▸ **EXERCISE OBJECTIVE**
Make an exact copy of the listing below.

▸ **DATA SHOWN**
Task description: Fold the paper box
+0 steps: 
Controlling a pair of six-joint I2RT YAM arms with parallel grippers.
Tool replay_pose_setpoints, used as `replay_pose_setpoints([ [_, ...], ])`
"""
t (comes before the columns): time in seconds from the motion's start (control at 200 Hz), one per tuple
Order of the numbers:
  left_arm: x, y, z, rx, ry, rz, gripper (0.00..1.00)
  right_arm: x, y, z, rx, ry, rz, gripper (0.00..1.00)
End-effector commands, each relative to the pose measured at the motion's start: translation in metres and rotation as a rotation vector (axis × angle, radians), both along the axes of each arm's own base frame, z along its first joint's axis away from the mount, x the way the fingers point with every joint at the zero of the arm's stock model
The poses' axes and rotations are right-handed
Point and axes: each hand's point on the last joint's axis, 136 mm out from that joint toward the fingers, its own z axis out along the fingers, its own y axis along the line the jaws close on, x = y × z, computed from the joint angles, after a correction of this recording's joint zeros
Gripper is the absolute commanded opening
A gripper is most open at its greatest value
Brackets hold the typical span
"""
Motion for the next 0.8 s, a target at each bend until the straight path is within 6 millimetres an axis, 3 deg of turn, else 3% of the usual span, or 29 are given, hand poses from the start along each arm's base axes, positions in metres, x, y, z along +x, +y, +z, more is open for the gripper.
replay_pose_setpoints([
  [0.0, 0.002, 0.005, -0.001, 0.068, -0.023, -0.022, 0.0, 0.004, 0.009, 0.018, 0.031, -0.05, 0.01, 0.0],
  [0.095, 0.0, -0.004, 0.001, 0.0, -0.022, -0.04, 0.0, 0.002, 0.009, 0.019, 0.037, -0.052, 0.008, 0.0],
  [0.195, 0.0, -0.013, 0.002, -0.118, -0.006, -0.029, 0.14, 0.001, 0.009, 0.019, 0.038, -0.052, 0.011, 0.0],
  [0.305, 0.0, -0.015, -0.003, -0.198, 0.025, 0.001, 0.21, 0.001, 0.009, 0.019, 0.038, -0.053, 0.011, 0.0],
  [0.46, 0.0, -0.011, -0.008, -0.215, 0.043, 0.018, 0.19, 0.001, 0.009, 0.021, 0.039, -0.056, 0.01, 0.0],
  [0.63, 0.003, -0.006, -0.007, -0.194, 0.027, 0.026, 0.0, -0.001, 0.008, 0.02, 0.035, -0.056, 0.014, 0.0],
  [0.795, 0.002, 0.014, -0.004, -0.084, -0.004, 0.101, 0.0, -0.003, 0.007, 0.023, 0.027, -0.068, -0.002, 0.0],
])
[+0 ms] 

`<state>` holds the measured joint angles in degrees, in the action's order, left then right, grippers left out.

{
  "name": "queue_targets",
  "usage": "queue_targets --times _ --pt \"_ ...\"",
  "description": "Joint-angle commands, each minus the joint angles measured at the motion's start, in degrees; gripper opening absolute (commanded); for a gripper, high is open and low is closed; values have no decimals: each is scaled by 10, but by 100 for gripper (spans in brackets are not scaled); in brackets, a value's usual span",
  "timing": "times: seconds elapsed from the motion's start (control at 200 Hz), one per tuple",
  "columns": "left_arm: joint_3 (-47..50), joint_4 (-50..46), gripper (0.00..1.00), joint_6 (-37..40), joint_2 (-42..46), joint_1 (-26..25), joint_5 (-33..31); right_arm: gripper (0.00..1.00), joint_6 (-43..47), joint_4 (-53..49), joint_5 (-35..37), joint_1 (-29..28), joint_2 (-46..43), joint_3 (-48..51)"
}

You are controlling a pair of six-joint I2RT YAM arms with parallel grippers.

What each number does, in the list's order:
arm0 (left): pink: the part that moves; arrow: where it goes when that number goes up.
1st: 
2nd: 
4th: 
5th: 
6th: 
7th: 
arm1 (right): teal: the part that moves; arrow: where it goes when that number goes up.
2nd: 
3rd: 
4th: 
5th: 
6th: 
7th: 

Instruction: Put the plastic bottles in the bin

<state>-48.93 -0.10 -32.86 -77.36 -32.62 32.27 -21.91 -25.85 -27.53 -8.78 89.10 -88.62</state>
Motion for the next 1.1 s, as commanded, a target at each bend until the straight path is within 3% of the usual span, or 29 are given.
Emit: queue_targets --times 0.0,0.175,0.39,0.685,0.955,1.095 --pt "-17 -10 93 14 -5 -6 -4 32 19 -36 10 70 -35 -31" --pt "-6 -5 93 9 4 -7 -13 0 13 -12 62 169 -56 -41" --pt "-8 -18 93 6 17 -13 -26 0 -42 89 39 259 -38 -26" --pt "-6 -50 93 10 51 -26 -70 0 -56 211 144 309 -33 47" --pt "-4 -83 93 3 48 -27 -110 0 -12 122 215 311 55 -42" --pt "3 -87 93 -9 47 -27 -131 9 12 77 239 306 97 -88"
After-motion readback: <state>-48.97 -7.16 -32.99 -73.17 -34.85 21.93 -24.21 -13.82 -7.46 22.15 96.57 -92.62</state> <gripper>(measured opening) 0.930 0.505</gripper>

▸ **TASK OUTPUT**
Task description: Fold the paper box
+0 steps: 
Controlling a pair of six-joint I2RT YAM arms with parallel grippers.
Tool replay_pose_setpoints, used as `replay_pose_setpoints([ [_, ...], ])`
"""
t (comes before the columns): time in seconds from the motion's start (control at 200 Hz), one per tuple
Order of the numbers:
  left_arm: x, y, z, rx, ry, rz, gripper (0.00..1.00)
  right_arm: x, y, z, rx, ry, rz, gripper (0.00..1.00)
End-effector commands, each relative to the pose measured at the motion's start: translation in metres and rotation as a rotation vector (axis × angle, radians), both along the axes of each arm's own base frame, z along its first joint's axis away from the mount, x the way the fingers point with every joint at the zero of the arm's stock model
The poses' axes and rotations are right-handed
Point and axes: each hand's point on the last joint's axis, 136 mm out from that joint toward the fingers, its own z axis out along the fingers, its own y axis along the line the jaws close on, x = y × z, computed from the joint angles, after a correction of this recording's joint zeros
Gripper is the absolute commanded opening
A gripper is most open at its greatest value
Brackets hold the typical span
"""
Motion for the next 0.8 s, a target at each bend until the straight path is within 6 millimetres an axis, 3 deg of turn, else 3% of the usual span, or 29 are given, hand poses from the start along each arm's base axes, positions in metres, x, y, z along +x, +y, +z, more is open for the gripper.
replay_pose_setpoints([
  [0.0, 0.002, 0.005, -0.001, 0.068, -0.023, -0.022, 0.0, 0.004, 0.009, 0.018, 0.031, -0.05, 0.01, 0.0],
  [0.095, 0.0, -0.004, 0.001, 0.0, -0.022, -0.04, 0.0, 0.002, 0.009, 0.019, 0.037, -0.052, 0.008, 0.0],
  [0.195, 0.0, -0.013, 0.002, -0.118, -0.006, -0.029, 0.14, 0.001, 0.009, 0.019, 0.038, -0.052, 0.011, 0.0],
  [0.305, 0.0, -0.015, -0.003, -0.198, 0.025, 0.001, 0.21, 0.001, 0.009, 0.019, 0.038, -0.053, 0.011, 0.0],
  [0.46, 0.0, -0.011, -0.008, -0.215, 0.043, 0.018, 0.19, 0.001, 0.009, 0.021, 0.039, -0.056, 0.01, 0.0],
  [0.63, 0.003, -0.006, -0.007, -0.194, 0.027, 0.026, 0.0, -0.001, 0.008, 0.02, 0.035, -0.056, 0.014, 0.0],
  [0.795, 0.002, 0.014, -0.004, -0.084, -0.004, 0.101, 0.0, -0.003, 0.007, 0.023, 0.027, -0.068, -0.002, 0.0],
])
[+0 ms] 

`<state>` holds the measured joint angles in degrees, in the action's order, left then right, grippers left out.

{
  "name": "queue_targets",
  "usage": "queue_targets --times _ --pt \"_ ...\"",
  "description": "Joint-angle commands, each minus the joint angles measured at the motion's start, in degrees; gripper opening absolute (commanded); for a gripper, high is open and low is closed; values have no decimals: each is scaled by 10, but by 100 for gripper (spans in brackets are not scaled); in brackets, a value's usual span",
  "timing": "times: seconds elapsed from the motion's start (control at 200 Hz), one per tuple",
  "columns": "left_arm: joint_3 (-47..50), joint_4 (-50..46), gripper (0.00..1.00), joint_6 (-37..40), joint_2 (-42..46), joint_1 (-26..25), joint_5 (-33..31); right_arm: gripper (0.00..1.00), joint_6 (-43..47), joint_4 (-53..49), joint_5 (-35..37), joint_1 (-29..28), joint_2 (-46..43), joint_3 (-48..51)"
}

You are controlling a pair of six-joint I2RT YAM arms with parallel grippers.

What each number does, in the list's order:
arm0 (left): pink: the part that moves; arrow: where it goes when that number goes up.
1st: 
2nd: 
4th: 
5th: 
6th: 
7th: 
arm1 (right): teal: the part that moves; arrow: where it goes when that number goes up.
2nd: 
3rd: 
4th: 
5th: 
6th: 
7th: 

Instruction: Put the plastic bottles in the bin

<state>-48.93 -0.10 -32.86 -77.36 -32.62 32.27 -21.91 -25.85 -27.53 -8.78 89.10 -88.62</state>
Motion for the next 1.1 s, as commanded, a target at each bend until the straight path is within 3% of the usual span, or 29 are given.
Emit: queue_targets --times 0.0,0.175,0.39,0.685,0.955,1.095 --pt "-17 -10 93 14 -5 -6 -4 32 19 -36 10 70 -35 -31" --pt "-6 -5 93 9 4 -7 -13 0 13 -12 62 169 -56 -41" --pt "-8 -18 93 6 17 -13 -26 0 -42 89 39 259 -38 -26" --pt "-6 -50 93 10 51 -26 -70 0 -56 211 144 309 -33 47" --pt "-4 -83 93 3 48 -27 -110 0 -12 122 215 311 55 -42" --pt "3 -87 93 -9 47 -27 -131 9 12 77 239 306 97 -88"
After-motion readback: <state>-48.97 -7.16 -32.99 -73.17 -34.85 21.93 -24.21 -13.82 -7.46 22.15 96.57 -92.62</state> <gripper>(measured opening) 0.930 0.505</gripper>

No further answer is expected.